For real, that's killer.

I was unable to find any 3080 for sale (like everyone else), and tried to get a 3070. That wasn't going well for me so I landed on a 2080ti for same price... and... IT IS A MASSIVE BEAST THAT I CANNOT EVEN FIT IN MY CASE due to the waterblock being so drat big :(

The 3080 block setup is so nice. I am jelly. :P

skylined!
Apr 6, 2012

THE DEM DEFENDER HAS LOGGED ON

jink posted:

For real, that's killer.

I was unable to find any 3080 for sale (like everyone else), and tried to get a 3070. That wasn't going well for me so I landed on a 2080ti for same price... and... IT IS A MASSIVE BEAST THAT I CANNOT EVEN FIT IN MY CASE due to the waterblock being so drat big :(

The 3080 block setup is so nice. I am jelly. :P

I basically gave up until I got a notification for Best Buy from a chrome extension I forgot I installed. Because of how Best Buy handles sales (seems to be regionally) I was able to get the FE before it sold out. Bought on Tuesday and picked up Sunday!

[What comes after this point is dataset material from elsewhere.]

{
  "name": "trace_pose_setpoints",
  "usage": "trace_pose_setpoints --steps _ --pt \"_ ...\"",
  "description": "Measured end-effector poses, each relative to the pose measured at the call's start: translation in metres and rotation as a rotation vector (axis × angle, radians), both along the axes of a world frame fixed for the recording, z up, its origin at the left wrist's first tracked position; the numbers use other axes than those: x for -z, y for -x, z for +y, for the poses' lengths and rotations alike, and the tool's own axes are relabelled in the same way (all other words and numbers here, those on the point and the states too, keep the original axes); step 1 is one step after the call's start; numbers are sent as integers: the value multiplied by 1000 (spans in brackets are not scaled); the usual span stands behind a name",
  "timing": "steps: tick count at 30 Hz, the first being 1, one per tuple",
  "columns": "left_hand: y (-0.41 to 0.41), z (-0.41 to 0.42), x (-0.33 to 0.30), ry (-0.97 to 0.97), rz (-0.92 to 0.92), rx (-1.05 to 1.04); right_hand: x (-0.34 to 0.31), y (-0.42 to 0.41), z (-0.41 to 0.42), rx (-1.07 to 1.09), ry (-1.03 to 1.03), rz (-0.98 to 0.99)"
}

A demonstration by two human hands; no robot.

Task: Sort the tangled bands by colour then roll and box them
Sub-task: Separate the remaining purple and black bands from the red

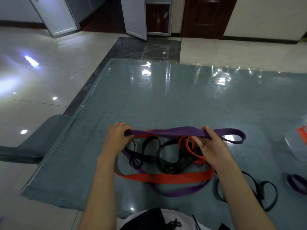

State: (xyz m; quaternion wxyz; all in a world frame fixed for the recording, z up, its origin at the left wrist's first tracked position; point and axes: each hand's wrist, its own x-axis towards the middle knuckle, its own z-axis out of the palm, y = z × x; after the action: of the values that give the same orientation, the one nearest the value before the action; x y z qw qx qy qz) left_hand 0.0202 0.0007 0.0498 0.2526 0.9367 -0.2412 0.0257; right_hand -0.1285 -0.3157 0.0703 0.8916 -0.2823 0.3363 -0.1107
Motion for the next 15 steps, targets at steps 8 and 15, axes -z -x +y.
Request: trace_pose_setpoints --steps 8,15 --pt "-1 36 -9 106 180 -233 -1 -6 -1 57 -13 -27" --pt "1 39 -15 -115 393 -94 -10 -1 2 83 -65 4"
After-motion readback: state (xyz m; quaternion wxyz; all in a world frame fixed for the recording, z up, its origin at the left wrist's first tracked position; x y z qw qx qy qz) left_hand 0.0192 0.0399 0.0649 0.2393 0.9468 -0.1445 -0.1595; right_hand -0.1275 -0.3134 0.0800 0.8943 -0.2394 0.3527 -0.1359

I think the extension was popcart or something.

DrDork
Dec 29, 2003
commanding officer of the Army of Dorkness
PSA: today I hooked up my EK 3080 FE super sweet looking waterblock only to have it leak all over the place from the frame. Upon further investigation it looks like several of the bolts that hold the metal plate to the acrylic window were not tightened down sufficiently. So if you end up getting your hands on one, I highly recommend giving them all a good twist before you do anything else with it.

jink
May 8, 2002

Drop it like it's Hot.
Taco Defender

skylined! posted:

I basically gave up until I got a notification for Best Buy from a chrome extension I forgot I installed. Because of how Best Buy handles sales (seems to be regionally) I was able to get the FE before it sold out. Bought on Tuesday and picked up Sunday! I think the extension was popcart or something.

drat that is incredible.

I 'settled' for a 3080 I found from a redditor with a Bitspower block preinstalled. Works great.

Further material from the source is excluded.